### Directions
Only the lines with the string "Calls" are needed; return each of them from the entries below.

(Dataset records)
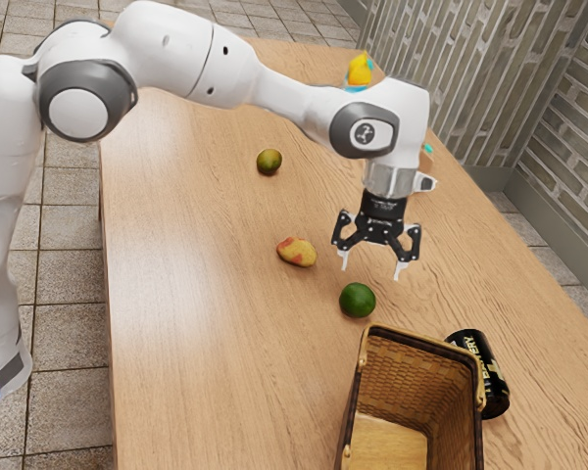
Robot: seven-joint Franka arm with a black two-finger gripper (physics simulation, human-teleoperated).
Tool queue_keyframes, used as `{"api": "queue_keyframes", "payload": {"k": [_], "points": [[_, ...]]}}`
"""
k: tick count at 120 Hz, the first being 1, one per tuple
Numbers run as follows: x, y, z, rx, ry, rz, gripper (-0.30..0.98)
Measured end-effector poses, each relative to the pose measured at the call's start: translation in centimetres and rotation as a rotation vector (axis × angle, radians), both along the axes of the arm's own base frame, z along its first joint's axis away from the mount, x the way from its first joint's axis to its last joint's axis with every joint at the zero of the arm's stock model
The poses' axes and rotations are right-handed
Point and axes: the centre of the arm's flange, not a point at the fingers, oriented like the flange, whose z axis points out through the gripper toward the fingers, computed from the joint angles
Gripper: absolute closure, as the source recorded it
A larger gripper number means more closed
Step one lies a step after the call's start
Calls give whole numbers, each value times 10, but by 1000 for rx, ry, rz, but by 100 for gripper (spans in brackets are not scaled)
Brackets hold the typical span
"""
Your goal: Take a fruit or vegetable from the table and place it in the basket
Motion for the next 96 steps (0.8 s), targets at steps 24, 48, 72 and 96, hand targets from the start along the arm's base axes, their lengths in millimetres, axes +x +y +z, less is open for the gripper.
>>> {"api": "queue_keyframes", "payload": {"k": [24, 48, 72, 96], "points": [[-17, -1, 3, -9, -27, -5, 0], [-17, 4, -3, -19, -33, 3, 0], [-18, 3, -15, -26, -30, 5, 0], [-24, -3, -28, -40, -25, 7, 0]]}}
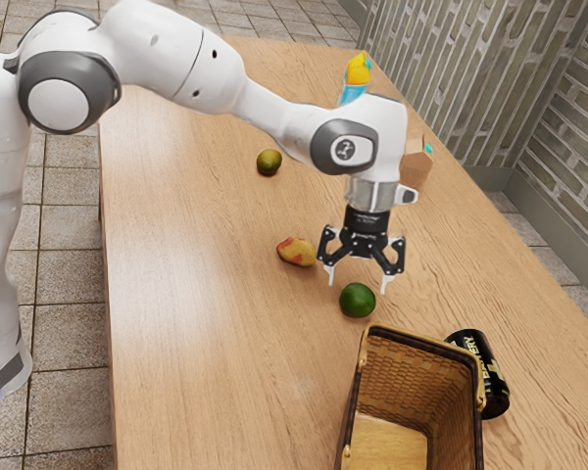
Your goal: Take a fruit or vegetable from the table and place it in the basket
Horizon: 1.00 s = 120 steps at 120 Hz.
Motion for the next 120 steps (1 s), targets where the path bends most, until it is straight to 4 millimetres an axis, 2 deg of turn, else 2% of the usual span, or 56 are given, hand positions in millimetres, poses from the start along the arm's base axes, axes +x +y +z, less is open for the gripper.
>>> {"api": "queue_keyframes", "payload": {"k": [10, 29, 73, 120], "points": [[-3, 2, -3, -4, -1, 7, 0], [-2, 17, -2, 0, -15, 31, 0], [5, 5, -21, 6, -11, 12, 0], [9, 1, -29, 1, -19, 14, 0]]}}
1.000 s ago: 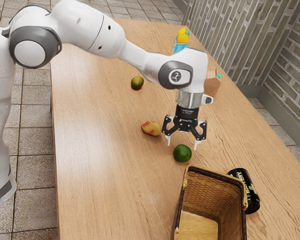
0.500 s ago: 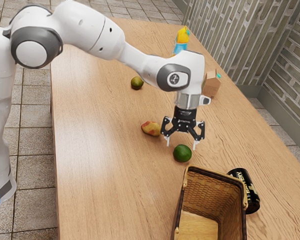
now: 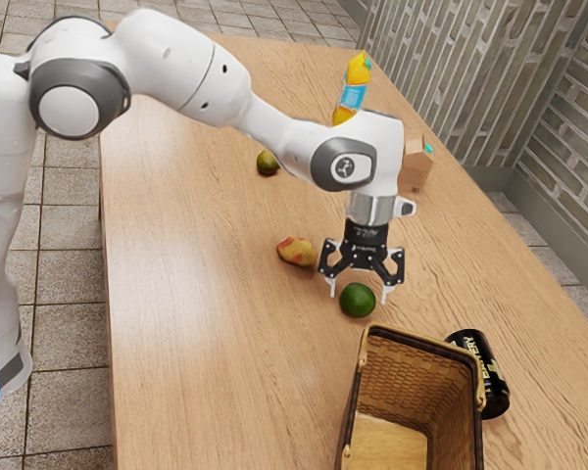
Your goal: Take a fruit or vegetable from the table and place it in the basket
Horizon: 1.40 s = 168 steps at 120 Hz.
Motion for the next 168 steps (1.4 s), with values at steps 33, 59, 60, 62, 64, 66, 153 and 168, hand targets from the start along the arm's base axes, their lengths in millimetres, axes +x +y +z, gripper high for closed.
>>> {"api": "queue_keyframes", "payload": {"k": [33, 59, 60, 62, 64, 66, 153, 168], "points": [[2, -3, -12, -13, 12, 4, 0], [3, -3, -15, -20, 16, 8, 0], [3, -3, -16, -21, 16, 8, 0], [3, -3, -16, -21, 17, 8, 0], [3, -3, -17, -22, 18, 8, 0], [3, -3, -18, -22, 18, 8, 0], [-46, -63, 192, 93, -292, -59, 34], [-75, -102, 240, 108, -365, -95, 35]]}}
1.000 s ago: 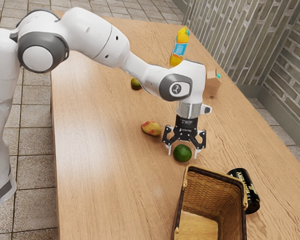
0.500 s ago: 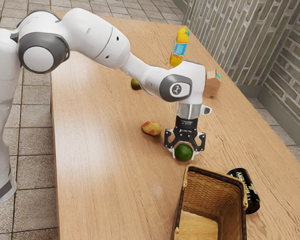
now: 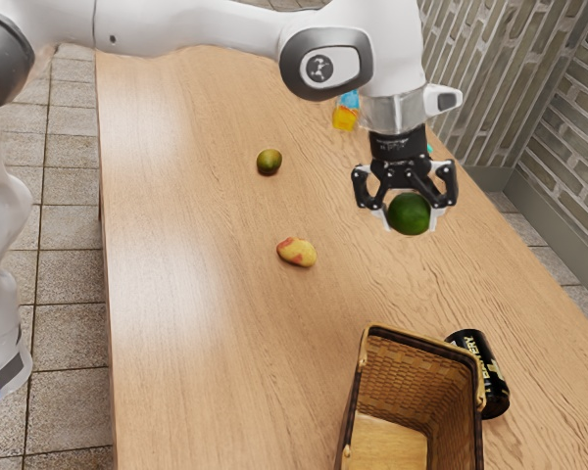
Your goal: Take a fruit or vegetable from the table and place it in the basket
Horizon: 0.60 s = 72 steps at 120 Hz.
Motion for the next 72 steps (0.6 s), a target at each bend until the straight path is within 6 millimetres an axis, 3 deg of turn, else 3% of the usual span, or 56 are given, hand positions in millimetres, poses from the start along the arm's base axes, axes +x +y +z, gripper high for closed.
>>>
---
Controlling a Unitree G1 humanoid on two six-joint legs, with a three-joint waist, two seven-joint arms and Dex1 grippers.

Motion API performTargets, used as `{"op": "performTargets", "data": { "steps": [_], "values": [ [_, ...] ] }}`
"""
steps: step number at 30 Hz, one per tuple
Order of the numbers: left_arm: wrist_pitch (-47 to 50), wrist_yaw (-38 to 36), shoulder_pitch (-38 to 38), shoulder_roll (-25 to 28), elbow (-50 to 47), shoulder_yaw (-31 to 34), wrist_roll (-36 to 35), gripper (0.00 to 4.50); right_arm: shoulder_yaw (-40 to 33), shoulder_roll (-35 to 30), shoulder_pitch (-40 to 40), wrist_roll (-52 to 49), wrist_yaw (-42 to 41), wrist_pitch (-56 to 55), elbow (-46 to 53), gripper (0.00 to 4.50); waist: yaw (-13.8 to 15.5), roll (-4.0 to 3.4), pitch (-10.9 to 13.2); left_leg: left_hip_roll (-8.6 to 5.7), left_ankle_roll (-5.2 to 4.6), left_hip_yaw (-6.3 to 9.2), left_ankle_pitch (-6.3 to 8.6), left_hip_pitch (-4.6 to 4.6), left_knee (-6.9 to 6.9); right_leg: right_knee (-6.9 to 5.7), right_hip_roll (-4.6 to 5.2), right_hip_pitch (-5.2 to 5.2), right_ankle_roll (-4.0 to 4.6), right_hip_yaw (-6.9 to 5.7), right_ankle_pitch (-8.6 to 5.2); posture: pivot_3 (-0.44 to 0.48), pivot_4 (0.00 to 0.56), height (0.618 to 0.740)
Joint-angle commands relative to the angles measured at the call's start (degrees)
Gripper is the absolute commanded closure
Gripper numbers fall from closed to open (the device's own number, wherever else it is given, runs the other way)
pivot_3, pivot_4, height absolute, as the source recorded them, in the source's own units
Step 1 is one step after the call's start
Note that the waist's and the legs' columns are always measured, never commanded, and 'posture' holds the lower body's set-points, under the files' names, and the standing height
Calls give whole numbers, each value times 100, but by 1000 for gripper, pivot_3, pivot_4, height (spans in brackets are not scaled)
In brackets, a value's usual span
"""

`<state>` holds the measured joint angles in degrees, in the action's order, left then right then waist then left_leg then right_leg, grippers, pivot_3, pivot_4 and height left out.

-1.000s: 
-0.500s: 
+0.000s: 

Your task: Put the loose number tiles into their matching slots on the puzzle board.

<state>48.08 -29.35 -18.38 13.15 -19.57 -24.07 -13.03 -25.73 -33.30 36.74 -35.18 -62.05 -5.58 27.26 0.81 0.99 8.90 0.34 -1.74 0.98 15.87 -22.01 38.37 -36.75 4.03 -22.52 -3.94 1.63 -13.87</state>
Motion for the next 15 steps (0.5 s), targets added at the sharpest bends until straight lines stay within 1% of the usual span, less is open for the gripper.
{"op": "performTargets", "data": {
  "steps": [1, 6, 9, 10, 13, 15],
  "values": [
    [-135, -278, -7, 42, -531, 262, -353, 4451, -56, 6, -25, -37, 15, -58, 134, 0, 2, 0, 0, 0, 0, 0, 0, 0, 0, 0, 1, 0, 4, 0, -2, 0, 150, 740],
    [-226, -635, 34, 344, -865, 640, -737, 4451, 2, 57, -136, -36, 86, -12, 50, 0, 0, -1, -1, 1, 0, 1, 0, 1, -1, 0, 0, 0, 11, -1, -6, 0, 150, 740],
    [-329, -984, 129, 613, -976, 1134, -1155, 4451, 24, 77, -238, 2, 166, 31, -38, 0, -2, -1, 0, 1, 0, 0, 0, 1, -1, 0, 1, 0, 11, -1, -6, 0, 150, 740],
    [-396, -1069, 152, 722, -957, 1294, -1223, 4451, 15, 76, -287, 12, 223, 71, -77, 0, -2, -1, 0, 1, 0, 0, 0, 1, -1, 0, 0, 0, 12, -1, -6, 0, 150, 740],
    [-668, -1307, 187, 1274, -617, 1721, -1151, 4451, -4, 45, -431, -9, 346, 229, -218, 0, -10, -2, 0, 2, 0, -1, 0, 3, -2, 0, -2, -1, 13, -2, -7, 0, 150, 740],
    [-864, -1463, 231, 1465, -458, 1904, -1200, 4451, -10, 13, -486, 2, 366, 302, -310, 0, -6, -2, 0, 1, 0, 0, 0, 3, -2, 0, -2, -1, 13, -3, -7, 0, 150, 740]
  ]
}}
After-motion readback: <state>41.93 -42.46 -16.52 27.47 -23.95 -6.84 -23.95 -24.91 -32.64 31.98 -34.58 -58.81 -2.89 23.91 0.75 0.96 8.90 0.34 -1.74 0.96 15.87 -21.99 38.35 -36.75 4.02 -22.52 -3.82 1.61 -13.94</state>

### Solution to this exercise
Calls give whole numbers, each value times 10, but by 1000 for rx, ry, rz, but by 100 for gripper (spans in brackets are not scaled)
Calls give whole numbers, each value times 100, but by 1000 for gripper, pivot_3, pivot_4, height (spans in brackets are not scaled)

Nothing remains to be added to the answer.